As I began to think about the differences between the two cities, I wondered how people would rate the friendliness of our church and its men’s ministry. If we were to poll 20 people who had recent contacts with our church and the men’s ministry program, what would they say about the friendliness?

As UM Men, we spend a great deal of time discussing the next best program, best study or best group to reach men.

We believe that many men don’t make their relationship with God a priority. However, that assumption is wrong. Several studies show people do not turn away from God; they turn away from the church.

I suggest that response also extends to men’s ministry.

The Travel & Leisure article reports that even though there are great beaches and great food in Miami, “the city’s residents were less than welcoming.” Contrasting this with Nashville, the article said the “locals were eager to share their home with newbies.”

What are some of the principles we can learn from this article?

  • People want to be warmly received.
  • People are less concerned with programs, activities and appearance.
  • People want to be included in the community.

If we apply these ideas to the church and its men’s ministry, what would change?

  1. Our ministry would be a place that is safe for men to come as they are.
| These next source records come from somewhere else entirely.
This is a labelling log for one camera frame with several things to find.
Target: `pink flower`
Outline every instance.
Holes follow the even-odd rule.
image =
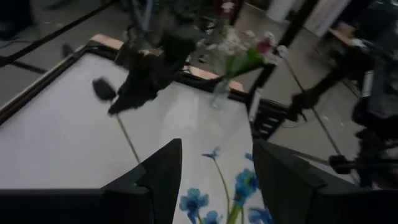
[[[265,54],[272,49],[272,43],[270,40],[264,39],[257,43],[256,50],[262,54]]]
[[[265,54],[270,51],[275,45],[275,37],[272,33],[266,32],[264,38],[257,43],[256,49],[258,52]]]
[[[234,3],[233,2],[224,2],[223,5],[221,6],[223,8],[225,13],[230,13],[232,9],[234,8]]]

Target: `green stem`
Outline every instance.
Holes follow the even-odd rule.
[[[234,206],[232,207],[231,213],[228,215],[226,224],[235,224],[236,219],[238,218],[239,213],[242,211],[242,207]]]
[[[199,220],[199,224],[203,224],[203,221],[201,220],[199,215],[198,215],[198,220]]]
[[[243,209],[243,207],[242,207],[242,209],[241,209],[241,224],[244,224],[244,209]]]
[[[124,134],[124,137],[125,137],[126,140],[127,140],[127,143],[129,144],[129,146],[130,146],[130,148],[131,148],[131,150],[132,150],[132,153],[133,153],[134,156],[136,157],[137,162],[138,162],[138,163],[141,163],[141,161],[140,161],[139,158],[138,158],[138,154],[137,154],[137,152],[136,152],[134,146],[132,145],[132,142],[131,142],[131,140],[130,140],[130,137],[129,137],[127,131],[126,131],[126,128],[124,127],[123,122],[122,122],[122,120],[120,119],[120,117],[119,117],[118,114],[116,115],[116,119],[117,119],[117,121],[118,121],[118,123],[119,123],[119,125],[120,125],[120,128],[122,129],[122,132],[123,132],[123,134]]]
[[[214,163],[216,164],[217,170],[218,170],[218,174],[221,177],[221,181],[223,182],[224,185],[224,191],[225,191],[225,197],[226,197],[226,214],[229,213],[229,193],[228,193],[228,188],[226,186],[226,182],[224,180],[223,174],[221,173],[220,167],[218,167],[218,164],[216,162],[216,160],[214,160]]]

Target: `black frame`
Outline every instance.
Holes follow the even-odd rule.
[[[291,23],[291,25],[289,25],[289,28],[285,32],[284,36],[282,37],[282,40],[278,43],[278,45],[284,45],[286,47],[289,47],[289,45],[295,39],[295,36],[301,30],[301,28],[304,25],[307,18],[310,16],[313,8],[317,5],[318,1],[319,0],[306,0],[304,2],[303,6],[297,13],[295,20]],[[115,2],[115,0],[101,6],[98,9],[95,9],[94,11],[90,12],[89,14],[77,19],[76,21],[63,27],[62,29],[55,31],[52,34],[49,34],[48,36],[44,37],[43,39],[40,39],[40,40],[34,42],[30,46],[20,50],[19,52],[3,58],[2,60],[0,60],[0,68],[5,65],[15,62],[19,57],[29,53],[30,51],[36,49],[37,47],[40,47],[42,44],[52,40],[56,36],[66,32],[68,29],[71,29],[72,27],[85,21],[86,19],[90,18],[91,16],[94,16],[95,14],[99,13],[100,11],[102,11],[102,10],[106,9],[107,7],[109,7],[110,5],[112,5],[112,3],[114,3],[114,2]],[[240,1],[240,3],[242,3],[242,4],[238,5],[238,8],[236,10],[236,15],[234,15],[233,20],[235,20],[235,21],[238,18],[239,11],[241,10],[242,5],[243,5],[242,1]],[[0,109],[0,125],[3,124],[3,122],[5,122],[8,118],[10,118],[14,113],[19,111],[27,102],[29,102],[29,100],[31,100],[34,96],[36,96],[50,82],[52,82],[58,76],[60,76],[63,71],[65,71],[74,62],[76,62],[83,54],[91,53],[91,54],[100,55],[100,56],[108,58],[110,60],[114,60],[117,55],[117,52],[118,52],[118,49],[112,49],[111,47],[107,47],[107,46],[101,45],[100,43],[93,42],[93,41],[89,42],[82,49],[75,52],[72,55],[72,57],[66,58],[65,61],[61,65],[59,65],[58,67],[49,71],[49,73],[47,73],[45,75],[45,77],[43,77],[40,80],[38,80],[37,82],[35,82],[32,86],[28,87],[28,89],[25,89],[24,92],[22,92],[20,95],[18,95],[16,98],[14,98],[6,106],[1,108]],[[20,67],[31,70],[30,68],[27,68],[26,66],[20,66]],[[251,68],[250,70],[254,70],[259,67],[262,67],[262,72],[260,73],[257,80],[254,82],[253,86],[251,87],[251,89],[249,90],[248,93],[244,93],[244,92],[241,92],[238,90],[231,90],[231,93],[229,94],[229,99],[245,103],[248,111],[250,110],[250,107],[253,103],[252,101],[254,99],[254,94],[255,94],[256,90],[258,88],[262,88],[265,85],[266,81],[271,76],[272,72],[274,71],[274,69],[277,66],[273,65],[273,64],[267,64],[264,66],[257,65],[256,67]],[[178,77],[176,81],[186,84],[186,85],[189,85],[194,88],[201,89],[203,91],[207,91],[207,92],[212,92],[214,90],[215,83],[216,83],[216,82],[206,82],[206,80],[204,80],[202,78],[196,77],[194,75],[191,75],[191,74],[185,73],[185,72],[181,72],[180,77]],[[276,129],[286,119],[292,119],[290,116],[292,115],[292,112],[294,113],[293,110],[294,110],[293,105],[286,106],[286,105],[279,104],[275,101],[262,99],[260,101],[260,104],[258,107],[256,120],[251,124],[253,135],[255,137],[261,137],[264,140],[268,140],[271,137],[271,135],[276,131]]]
[[[33,99],[36,95],[38,95],[46,86],[51,84],[66,69],[71,67],[82,56],[84,56],[84,54],[94,54],[100,57],[107,58],[109,60],[114,60],[118,54],[118,49],[105,46],[101,43],[95,42],[94,40],[89,41],[88,44],[86,44],[83,48],[76,51],[73,55],[67,57],[59,66],[49,71],[44,77],[37,80],[32,86],[29,86],[20,95],[18,95],[8,104],[6,104],[0,110],[0,125],[2,125],[5,121],[7,121],[21,108],[23,108],[31,99]],[[200,89],[202,91],[206,91],[209,93],[213,92],[214,85],[202,85],[201,82],[198,81],[205,81],[205,80],[185,72],[182,72],[181,75],[176,80],[176,82]],[[244,103],[247,96],[248,96],[247,93],[238,90],[231,90],[231,93],[229,94],[228,98],[234,101]],[[261,105],[259,107],[259,111],[260,113],[262,113],[264,110],[271,110],[274,113],[280,113],[280,112],[284,113],[287,111],[287,107],[271,100],[262,100]]]

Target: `green leaf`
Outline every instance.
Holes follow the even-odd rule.
[[[199,224],[203,224],[203,221],[201,220],[199,215],[198,215],[198,220],[199,220]]]
[[[242,207],[238,207],[234,203],[232,210],[228,215],[226,224],[235,224],[236,219],[238,218],[238,215],[239,215],[239,213],[241,213],[242,210],[243,210]]]

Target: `white flower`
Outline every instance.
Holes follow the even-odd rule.
[[[255,38],[255,37],[256,37],[256,35],[254,34],[254,32],[251,31],[251,30],[246,30],[246,31],[244,31],[243,33],[244,33],[244,35],[246,35],[246,36],[248,36],[248,37],[251,37],[251,38]]]
[[[277,61],[276,58],[277,58],[277,56],[274,55],[272,53],[272,51],[270,50],[264,55],[264,63],[266,63],[266,64],[268,64],[268,63],[276,64],[276,61]]]
[[[241,39],[239,39],[238,35],[236,34],[236,31],[234,28],[229,28],[228,29],[228,35],[226,36],[226,42],[229,42],[232,45],[239,45],[241,43]]]
[[[275,36],[271,32],[265,32],[264,38],[269,39],[272,45],[275,45]]]
[[[209,45],[208,47],[206,47],[206,50],[213,50],[213,49],[215,49],[216,47],[217,47],[216,44],[211,44],[211,45]]]
[[[205,41],[206,41],[206,39],[202,39],[202,40],[199,40],[198,42],[197,42],[197,47],[200,47],[203,43],[205,43]]]
[[[238,45],[238,49],[239,49],[240,51],[247,51],[247,50],[248,50],[248,47],[247,47],[245,44],[239,44],[239,45]]]
[[[286,57],[287,52],[288,52],[286,46],[284,46],[284,45],[279,45],[276,49],[277,49],[277,51],[278,51],[279,57],[281,57],[281,58]]]
[[[225,43],[222,43],[218,46],[218,50],[220,50],[221,52],[223,52],[226,55],[232,55],[235,54],[235,51],[233,49],[232,46],[227,45]]]
[[[234,3],[233,2],[224,2],[223,5],[221,6],[222,9],[224,9],[225,13],[230,13],[232,9],[234,8]]]
Our men’s ministry would welcome all men where they are and help them find hope and acceptance while offering opportunities for accountability.
  2. While we would continue to offer ministries that have worked historically, we would also be open to the reality that God is calling all people to something new. New ministries, new activities and new ideas would be prayerfully considered and enacted.
  3. We would allow newbies to be part of the family. Men who are new to your group do not just want to be welcomed and given a place to sit, they want to help set-up, plan, implement and celebrate the ministry.
  4. Ministry would be done in relationship with God and others and with some form of accountability. Time would always be made to build relationships with God and each other.

My continued prayer is that people will rate our ministry as the best in America.

One last thing, it is not too late to join us at the 12th National Gathering of UM Men in Indianapolis. Please go here for registration information.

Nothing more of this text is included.